• **Task to complete**
Each line from the one holding "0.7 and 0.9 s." to the end of the data below must be output verbatim, with no other lines.

*** Opening of Supplied records ***

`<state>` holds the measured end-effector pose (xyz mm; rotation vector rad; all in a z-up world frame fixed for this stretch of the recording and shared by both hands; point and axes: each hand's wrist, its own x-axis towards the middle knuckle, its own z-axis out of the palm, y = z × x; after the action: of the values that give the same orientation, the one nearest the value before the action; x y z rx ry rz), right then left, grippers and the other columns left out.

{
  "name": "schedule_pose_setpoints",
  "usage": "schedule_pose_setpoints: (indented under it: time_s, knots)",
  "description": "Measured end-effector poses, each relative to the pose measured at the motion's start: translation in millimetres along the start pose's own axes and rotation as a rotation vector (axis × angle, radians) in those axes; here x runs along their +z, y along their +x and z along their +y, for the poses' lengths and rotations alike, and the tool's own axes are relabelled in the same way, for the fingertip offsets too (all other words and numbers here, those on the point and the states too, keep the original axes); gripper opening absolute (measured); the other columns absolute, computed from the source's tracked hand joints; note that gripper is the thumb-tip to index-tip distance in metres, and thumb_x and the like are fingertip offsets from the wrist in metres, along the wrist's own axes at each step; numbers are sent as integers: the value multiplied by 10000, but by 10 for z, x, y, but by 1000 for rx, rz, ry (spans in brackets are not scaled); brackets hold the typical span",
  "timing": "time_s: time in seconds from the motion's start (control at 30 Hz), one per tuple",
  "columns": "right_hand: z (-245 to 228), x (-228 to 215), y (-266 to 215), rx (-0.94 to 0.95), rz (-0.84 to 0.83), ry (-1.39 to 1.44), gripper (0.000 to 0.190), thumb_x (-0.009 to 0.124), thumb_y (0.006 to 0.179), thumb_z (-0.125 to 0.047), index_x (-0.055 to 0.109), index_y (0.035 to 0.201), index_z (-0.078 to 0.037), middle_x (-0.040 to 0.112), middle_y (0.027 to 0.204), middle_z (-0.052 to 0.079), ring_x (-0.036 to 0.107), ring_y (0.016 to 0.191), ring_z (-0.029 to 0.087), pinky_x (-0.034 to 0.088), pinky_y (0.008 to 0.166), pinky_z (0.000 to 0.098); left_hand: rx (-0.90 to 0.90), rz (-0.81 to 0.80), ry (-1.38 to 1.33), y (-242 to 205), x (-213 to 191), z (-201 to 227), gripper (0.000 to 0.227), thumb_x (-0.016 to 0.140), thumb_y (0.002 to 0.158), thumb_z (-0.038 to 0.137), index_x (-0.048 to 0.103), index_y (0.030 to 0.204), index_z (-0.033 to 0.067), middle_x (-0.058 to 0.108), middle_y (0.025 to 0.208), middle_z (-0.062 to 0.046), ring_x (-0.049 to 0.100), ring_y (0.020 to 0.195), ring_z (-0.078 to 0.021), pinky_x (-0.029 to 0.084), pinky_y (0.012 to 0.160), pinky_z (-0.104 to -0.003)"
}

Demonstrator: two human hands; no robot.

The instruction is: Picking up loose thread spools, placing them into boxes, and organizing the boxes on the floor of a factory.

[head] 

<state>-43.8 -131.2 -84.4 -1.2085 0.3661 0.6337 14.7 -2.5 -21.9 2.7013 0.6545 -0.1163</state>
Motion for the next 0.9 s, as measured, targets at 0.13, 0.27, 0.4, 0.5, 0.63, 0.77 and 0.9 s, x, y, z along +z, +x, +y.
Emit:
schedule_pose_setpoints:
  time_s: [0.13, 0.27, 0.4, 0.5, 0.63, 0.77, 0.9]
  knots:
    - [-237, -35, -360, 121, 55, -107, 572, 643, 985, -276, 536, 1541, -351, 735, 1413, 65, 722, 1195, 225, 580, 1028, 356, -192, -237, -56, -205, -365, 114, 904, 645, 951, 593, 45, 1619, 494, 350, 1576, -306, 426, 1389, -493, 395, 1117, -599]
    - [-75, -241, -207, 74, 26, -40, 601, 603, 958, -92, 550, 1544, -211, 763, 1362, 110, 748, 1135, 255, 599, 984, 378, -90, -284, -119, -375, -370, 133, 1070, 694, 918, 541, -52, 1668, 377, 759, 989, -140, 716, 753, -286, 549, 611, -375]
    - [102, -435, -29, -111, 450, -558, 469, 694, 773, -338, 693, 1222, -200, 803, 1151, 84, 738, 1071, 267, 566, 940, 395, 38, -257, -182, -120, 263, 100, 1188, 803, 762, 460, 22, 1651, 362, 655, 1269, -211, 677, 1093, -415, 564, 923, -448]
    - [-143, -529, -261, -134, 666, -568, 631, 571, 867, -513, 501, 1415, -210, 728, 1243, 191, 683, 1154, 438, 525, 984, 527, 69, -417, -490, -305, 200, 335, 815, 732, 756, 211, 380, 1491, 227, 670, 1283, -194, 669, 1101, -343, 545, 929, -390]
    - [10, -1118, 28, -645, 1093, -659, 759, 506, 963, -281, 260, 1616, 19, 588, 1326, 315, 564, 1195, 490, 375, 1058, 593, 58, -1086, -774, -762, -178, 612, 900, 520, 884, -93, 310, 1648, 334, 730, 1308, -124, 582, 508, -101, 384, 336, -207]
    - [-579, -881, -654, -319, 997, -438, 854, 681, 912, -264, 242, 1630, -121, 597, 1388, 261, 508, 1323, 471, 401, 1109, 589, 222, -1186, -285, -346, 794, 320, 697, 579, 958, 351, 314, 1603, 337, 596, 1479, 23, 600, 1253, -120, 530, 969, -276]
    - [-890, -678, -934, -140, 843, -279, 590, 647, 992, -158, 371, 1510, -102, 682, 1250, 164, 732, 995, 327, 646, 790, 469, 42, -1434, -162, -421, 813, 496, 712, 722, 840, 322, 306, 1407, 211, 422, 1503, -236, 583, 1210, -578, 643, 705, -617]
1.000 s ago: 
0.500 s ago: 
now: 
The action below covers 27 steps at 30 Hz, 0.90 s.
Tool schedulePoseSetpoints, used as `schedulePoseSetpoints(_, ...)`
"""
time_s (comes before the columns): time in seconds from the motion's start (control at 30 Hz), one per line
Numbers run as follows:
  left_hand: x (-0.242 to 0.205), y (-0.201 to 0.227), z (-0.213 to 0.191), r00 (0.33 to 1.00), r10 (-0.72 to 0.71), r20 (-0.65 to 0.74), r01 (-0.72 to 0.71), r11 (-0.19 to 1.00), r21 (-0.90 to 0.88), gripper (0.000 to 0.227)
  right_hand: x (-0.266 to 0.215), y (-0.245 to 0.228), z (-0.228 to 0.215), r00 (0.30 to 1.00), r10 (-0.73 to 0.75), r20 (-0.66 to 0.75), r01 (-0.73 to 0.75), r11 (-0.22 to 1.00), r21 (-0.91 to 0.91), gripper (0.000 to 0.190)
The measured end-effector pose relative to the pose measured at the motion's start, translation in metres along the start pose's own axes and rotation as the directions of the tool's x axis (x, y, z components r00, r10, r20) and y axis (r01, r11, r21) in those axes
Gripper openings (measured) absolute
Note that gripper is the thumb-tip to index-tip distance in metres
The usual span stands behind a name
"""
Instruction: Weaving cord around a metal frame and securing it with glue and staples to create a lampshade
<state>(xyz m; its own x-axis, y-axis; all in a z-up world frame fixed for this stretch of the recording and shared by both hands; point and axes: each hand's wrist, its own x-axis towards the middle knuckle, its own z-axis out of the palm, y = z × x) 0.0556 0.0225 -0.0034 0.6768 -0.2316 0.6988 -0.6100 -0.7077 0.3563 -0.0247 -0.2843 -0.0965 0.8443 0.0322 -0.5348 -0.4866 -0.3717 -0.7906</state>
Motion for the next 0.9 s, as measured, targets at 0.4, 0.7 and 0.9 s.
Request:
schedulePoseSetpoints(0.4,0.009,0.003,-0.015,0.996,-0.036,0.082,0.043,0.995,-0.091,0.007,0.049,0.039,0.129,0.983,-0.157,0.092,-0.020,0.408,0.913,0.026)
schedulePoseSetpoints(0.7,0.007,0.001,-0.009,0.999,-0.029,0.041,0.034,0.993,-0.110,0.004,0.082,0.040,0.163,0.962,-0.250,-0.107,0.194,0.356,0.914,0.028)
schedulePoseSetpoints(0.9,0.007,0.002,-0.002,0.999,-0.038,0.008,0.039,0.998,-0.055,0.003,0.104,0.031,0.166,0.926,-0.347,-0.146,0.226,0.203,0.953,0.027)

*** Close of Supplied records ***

• **Output for this exercise**
Motion for the next 0.9 s, as measured, targets at 0.4, 0.7 and 0.9 s.
Request:
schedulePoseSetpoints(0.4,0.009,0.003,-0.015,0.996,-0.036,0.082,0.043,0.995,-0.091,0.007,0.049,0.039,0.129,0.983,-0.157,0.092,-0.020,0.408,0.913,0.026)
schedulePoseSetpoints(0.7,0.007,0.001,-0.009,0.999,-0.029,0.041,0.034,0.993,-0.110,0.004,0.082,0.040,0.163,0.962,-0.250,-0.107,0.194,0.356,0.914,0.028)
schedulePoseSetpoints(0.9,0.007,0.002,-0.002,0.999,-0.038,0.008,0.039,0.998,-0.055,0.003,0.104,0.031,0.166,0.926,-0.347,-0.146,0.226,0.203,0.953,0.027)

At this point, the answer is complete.